(Recorded information begins)

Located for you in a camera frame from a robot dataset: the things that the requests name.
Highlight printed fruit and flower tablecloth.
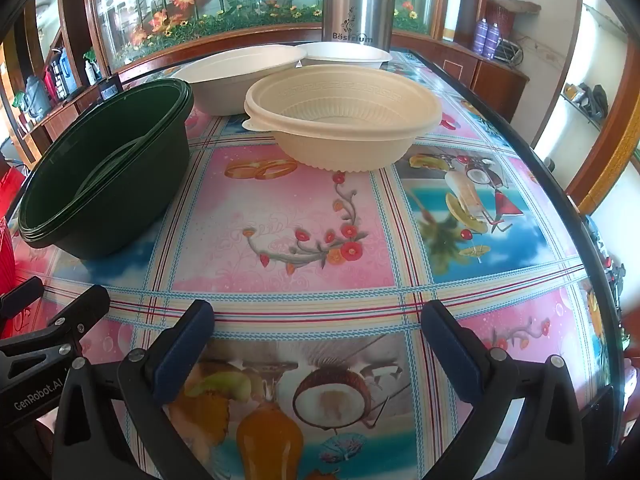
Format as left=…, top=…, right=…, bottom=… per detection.
left=10, top=47, right=621, bottom=480

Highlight blue thermos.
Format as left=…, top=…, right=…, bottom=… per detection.
left=60, top=49, right=77, bottom=95

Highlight small white bowl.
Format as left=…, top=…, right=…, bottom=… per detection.
left=294, top=42, right=393, bottom=68

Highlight stainless steel thermos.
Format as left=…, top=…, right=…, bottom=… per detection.
left=321, top=0, right=396, bottom=58

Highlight beige plastic bowl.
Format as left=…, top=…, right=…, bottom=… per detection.
left=243, top=64, right=443, bottom=173

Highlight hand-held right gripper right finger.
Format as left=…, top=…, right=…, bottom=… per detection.
left=420, top=300, right=586, bottom=480

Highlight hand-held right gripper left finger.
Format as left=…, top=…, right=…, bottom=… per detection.
left=50, top=300, right=216, bottom=480

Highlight grey kettle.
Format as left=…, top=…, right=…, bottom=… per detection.
left=24, top=76, right=52, bottom=118

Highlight metal wire rack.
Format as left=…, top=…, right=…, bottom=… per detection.
left=500, top=39, right=527, bottom=67

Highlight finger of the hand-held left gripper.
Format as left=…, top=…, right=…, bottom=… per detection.
left=0, top=285, right=111, bottom=376
left=0, top=276, right=45, bottom=322

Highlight wooden aquarium cabinet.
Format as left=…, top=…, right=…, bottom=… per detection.
left=102, top=30, right=531, bottom=123

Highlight aquarium with artificial flowers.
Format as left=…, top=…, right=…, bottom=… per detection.
left=82, top=0, right=451, bottom=73

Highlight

(Recorded information ends)

§ Aim of the task
Copy exactly what appears in the entries, beginning with the first line and ending with the line that has "Highlight small white bowl.", but not the pictures.

§ Solution for this problem
Located for you in a camera frame from a robot dataset: the things that the requests name.
Highlight printed fruit and flower tablecloth.
Format as left=…, top=…, right=…, bottom=… per detection.
left=10, top=47, right=621, bottom=480

Highlight blue thermos.
Format as left=…, top=…, right=…, bottom=… per detection.
left=60, top=49, right=77, bottom=95

Highlight small white bowl.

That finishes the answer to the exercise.